-- Brief --
Repeat the data word for word, excluding every picture.

*** Data listing ***

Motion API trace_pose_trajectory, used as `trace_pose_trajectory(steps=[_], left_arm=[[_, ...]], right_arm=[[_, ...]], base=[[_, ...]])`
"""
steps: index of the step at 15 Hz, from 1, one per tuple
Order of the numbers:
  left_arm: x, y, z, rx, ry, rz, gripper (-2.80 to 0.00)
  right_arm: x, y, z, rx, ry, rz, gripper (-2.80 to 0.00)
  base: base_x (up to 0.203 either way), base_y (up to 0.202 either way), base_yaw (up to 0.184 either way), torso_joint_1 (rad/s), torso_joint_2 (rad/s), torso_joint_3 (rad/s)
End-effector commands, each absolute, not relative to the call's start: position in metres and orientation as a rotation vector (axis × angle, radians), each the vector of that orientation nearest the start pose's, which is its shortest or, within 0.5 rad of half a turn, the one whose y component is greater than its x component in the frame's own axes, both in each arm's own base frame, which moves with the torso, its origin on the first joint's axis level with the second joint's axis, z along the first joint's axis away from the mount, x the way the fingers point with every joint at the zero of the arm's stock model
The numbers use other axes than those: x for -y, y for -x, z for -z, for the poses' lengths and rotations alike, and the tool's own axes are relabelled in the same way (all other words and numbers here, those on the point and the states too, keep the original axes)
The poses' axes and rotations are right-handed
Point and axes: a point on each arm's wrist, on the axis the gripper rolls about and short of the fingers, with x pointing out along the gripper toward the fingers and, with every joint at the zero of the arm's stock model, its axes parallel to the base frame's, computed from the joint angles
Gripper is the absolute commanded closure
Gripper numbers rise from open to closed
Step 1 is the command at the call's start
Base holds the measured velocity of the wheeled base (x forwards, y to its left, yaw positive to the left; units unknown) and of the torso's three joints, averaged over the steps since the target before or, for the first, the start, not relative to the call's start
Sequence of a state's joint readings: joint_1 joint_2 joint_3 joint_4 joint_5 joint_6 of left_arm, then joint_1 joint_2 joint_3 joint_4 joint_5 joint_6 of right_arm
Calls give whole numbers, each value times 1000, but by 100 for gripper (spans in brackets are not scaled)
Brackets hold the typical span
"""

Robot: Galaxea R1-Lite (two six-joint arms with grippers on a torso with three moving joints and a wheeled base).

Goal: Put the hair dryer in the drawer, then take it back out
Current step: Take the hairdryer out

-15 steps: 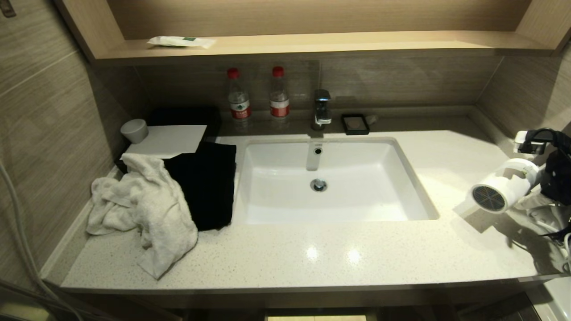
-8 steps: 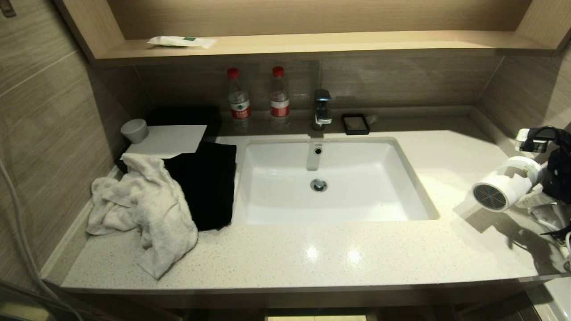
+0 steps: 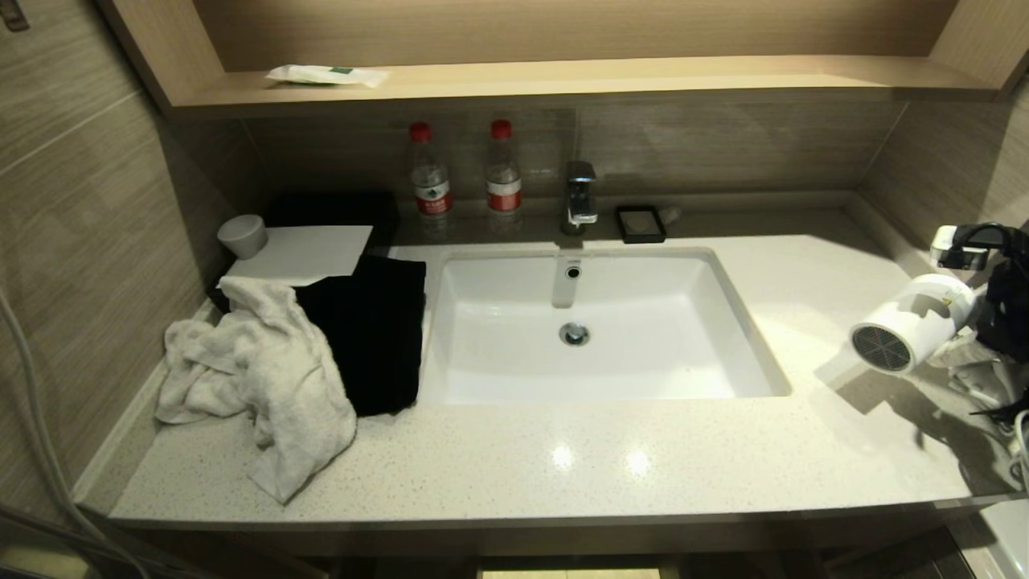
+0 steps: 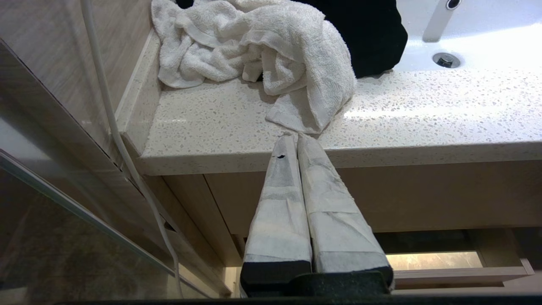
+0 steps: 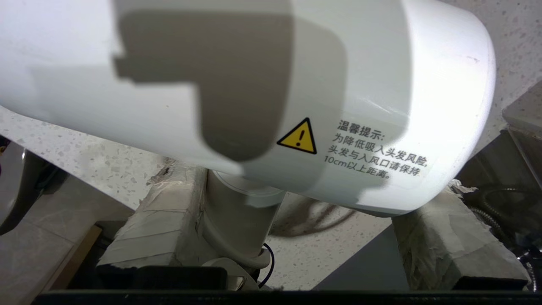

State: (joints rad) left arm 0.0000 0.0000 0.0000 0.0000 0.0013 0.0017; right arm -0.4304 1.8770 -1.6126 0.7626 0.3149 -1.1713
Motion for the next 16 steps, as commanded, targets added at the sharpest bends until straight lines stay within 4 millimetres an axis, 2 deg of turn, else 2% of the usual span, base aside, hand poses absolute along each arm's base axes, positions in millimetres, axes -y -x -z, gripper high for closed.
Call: trace_pose_trajectory(steps=[1,7,16], left_arm=[[0,23,-75,0,-1,-2,0],[0,23,-75,-2,-2,-2,0],[0,23,-75,1,-2,-2,0]], right_arm=[[132,-304,-225,-869,708,-455,0],[130,-302,-225,-855,702,-467,0],[128,-298,-228,-851,704,-463,0]], base=[[0,0,0,0,0,0],[0,0,0,-27,22,-5],[0,0,0,-321,191,-126]])
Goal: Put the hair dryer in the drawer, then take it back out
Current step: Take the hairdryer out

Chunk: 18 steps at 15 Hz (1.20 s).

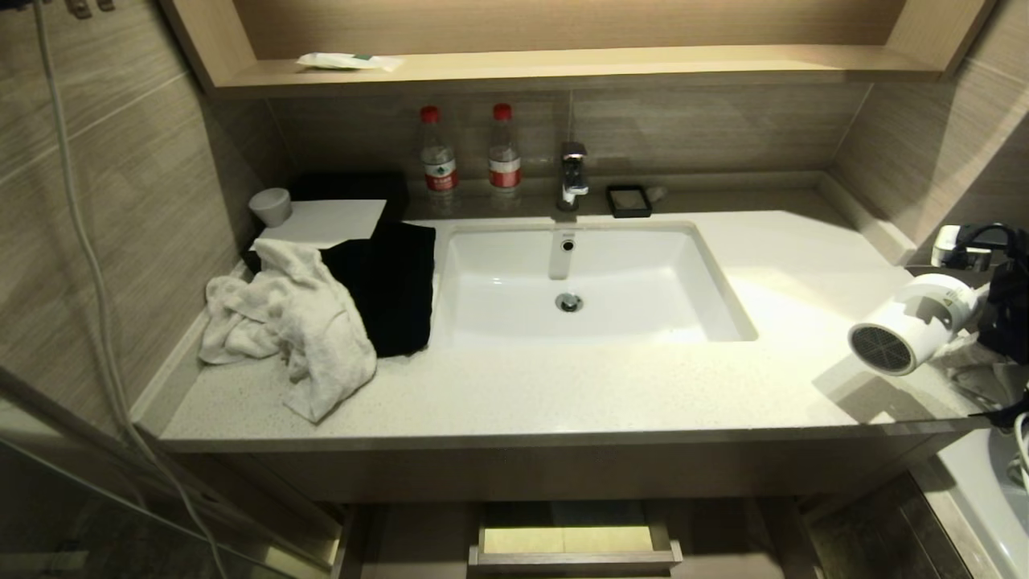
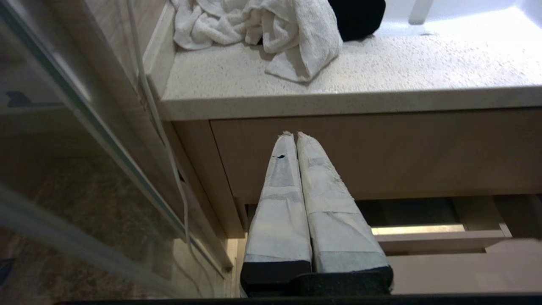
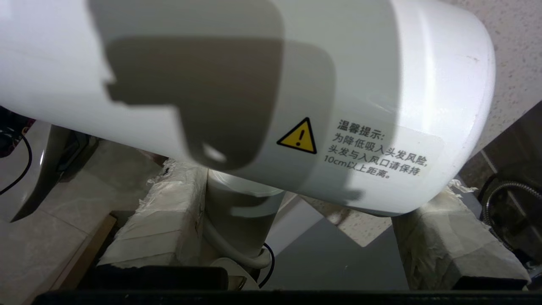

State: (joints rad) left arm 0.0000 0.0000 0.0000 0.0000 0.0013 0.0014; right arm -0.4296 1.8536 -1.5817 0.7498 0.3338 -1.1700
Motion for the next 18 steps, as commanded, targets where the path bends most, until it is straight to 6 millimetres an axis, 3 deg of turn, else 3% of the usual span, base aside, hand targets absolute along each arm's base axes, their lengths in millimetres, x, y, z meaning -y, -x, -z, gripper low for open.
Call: trace_pose_trajectory(steps=[1,12,18], left_arm=[[0,23,-75,1,-2,-2,0],[0,23,-75,1,-1,-2,0],[0,23,-75,1,-1,-2,0]], right_arm=[[128,-296,-229,-850,705,-463,0],[128,-295,-231,-845,707,-459,0],[125,-290,-236,-833,709,-445,0]], base=[[0,0,0,-328,139,-168],[0,0,0,-282,63,-225],[0,0,0,-58,-1,-62]])
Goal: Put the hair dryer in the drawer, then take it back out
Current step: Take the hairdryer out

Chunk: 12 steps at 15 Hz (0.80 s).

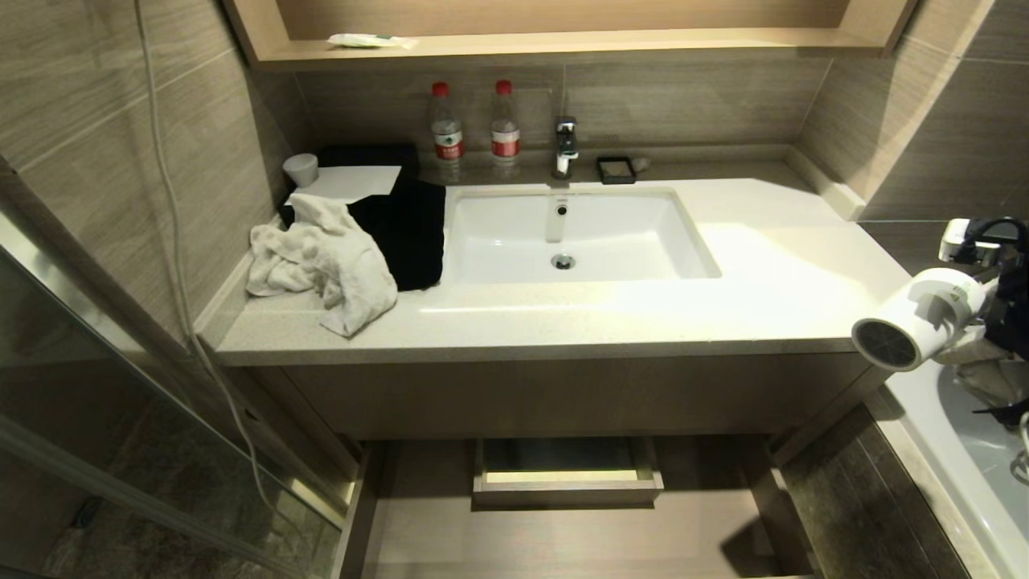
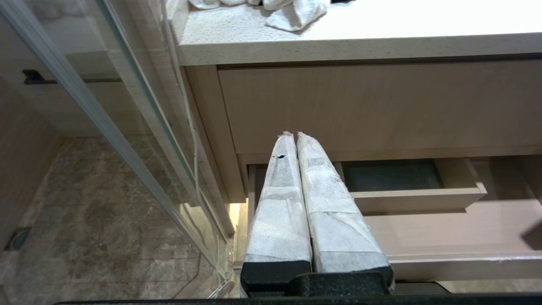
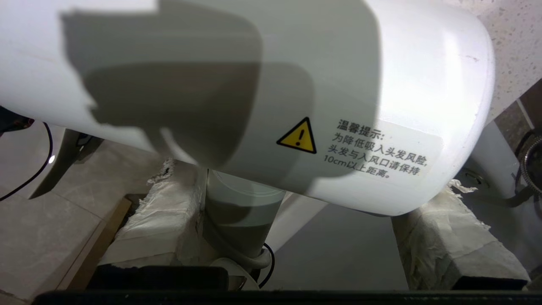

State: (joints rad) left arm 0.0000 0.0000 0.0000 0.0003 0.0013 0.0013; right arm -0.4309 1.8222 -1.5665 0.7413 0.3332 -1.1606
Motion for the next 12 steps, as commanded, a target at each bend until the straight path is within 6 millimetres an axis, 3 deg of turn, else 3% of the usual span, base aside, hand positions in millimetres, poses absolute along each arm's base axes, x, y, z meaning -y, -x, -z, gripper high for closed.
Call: trace_pose_trajectory(steps=[1,12], left_arm=[[0,23,-75,2,-2,-2,0],[0,23,-75,1,-2,-2,0]], right_arm=[[124,-288,-235,-832,711,-442,0],[118,-278,-235,-807,693,-472,0]], base=[[0,0,0,0,0,0],[0,0,0,0,0,0]])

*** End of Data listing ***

-- Exercise answer --
Motion API trace_pose_trajectory, used as `trace_pose_trajectory(steps=[_], left_arm=[[_, ...]], right_arm=[[_, ...]], base=[[_, ...]])`
"""
steps: index of the step at 15 Hz, from 1, one per tuple
Order of the numbers:
  left_arm: x, y, z, rx, ry, rz, gripper (-2.80 to 0.00)
  right_arm: x, y, z, rx, ry, rz, gripper (-2.80 to 0.00)
  base: base_x (up to 0.203 either way), base_y (up to 0.202 either way), base_yaw (up to 0.184 either way), torso_joint_1 (rad/s), torso_joint_2 (rad/s), torso_joint_3 (rad/s)
End-effector commands, each absolute, not relative to the call's start: position in metres and orientation as a rotation vector (axis × angle, radians), each the vector of that orientation nearest the start pose's, which is its shortest or, within 0.5 rad of half a turn, the one whose y component is greater than its x component in the frame's own axes, both in each arm's own base frame, which moves with the torso, its origin on the first joint's axis level with the second joint's axis, z along the first joint's axis away from the mount, x the way the fingers point with every joint at the zero of the arm's stock model
The numbers use other axes than those: x for -y, y for -x, z for -z, for the poses' lengths and rotations alike, and the tool's own axes are relabelled in the same way (all other words and numbers here, those on the point and the states too, keep the original axes)
The poses' axes and rotations are right-handed
Point and axes: a point on each arm's wrist, on the axis the gripper rolls about and short of the fingers, with x pointing out along the gripper toward the fingers and, with every joint at the zero of the arm's stock model, its axes parallel to the base frame's, computed from the joint angles
Gripper is the absolute commanded closure
Gripper numbers rise from open to closed
Step 1 is the command at the call's start
Base holds the measured velocity of the wheeled base (x forwards, y to its left, yaw positive to the left; units unknown) and of the torso's three joints, averaged over the steps since the target before or, for the first, the start, not relative to the call's start
Sequence of a state's joint readings: joint_1 joint_2 joint_3 joint_4 joint_5 joint_6 of left_arm, then joint_1 joint_2 joint_3 joint_4 joint_5 joint_6 of right_arm
Calls give whole numbers, each value times 1000, but by 100 for gripper (spans in brackets are not scaled)
Brackets hold the typical span
"""

Robot: Galaxea R1-Lite (two six-joint arms with grippers on a torso with three moving joints and a wheeled base).

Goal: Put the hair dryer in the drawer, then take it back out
Current step: Take the hairdryer out

-15 steps: 
-8 steps: 
+0 steps: 
+0 steps: 
+0 steps: 

State: (joints rad) left arm 0.0000 0.0000 0.0000 0.0000 0.0013 0.0017; right arm -0.4304 1.8770 -1.6126 0.7626 0.3149 -1.1713
Motion for the next 16 steps, as commanded, targets added at the sharpest bends until straight lines stay within 4 millimetres an axis, 2 deg of turn, else 2% of the usual span, base aside, hand poses absolute along each arm's base axes, positions in millimetres, axes -y -x -z, gripper high for closed.
Call: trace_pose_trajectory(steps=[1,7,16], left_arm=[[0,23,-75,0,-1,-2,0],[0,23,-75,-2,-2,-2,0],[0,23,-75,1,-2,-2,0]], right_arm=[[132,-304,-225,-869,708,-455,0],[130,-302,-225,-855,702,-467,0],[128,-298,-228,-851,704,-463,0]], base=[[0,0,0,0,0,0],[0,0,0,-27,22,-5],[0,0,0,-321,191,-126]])
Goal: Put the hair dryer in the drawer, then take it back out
Current step: Take the hairdryer out

Chunk: 18 steps at 15 Hz (1.20 s).


State: (joints rad) left arm 0.0000 0.0000 0.0000 0.0000 0.0013 0.0014; right arm -0.4296 1.8536 -1.5817 0.7498 0.3338 -1.1700
Motion for the next 18 steps, as commanded, targets where the path bends most, until it is straight to 6 millimetres an axis, 3 deg of turn, else 3% of the usual span, base aside, hand targets absolute along each arm's base axes, their lengths in millimetres, x, y, z meaning -y, -x, -z, gripper low for open.
Call: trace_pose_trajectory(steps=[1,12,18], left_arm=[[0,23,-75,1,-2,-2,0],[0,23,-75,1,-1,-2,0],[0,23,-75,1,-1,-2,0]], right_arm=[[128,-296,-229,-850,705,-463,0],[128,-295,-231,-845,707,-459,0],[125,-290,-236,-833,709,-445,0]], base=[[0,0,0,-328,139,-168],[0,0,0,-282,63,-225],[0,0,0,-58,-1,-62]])
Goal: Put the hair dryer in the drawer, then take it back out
Current step: Take the hairdryer out

Chunk: 12 steps at 15 Hz (0.80 s).


State: (joints rad) left arm 0.0000 0.0000 0.0000 0.0003 0.0013 0.0013; right arm -0.4309 1.8222 -1.5665 0.7413 0.3332 -1.1606
Motion for the next 12 steps, as commanded, a target at each bend until the straight path is within 6 millimetres an axis, 3 deg of turn, else 3% of the usual span, base aside, hand positions in millimetres, poses absolute along each arm's base axes, x, y, z meaning -y, -x, -z, gripper high for closed.
Call: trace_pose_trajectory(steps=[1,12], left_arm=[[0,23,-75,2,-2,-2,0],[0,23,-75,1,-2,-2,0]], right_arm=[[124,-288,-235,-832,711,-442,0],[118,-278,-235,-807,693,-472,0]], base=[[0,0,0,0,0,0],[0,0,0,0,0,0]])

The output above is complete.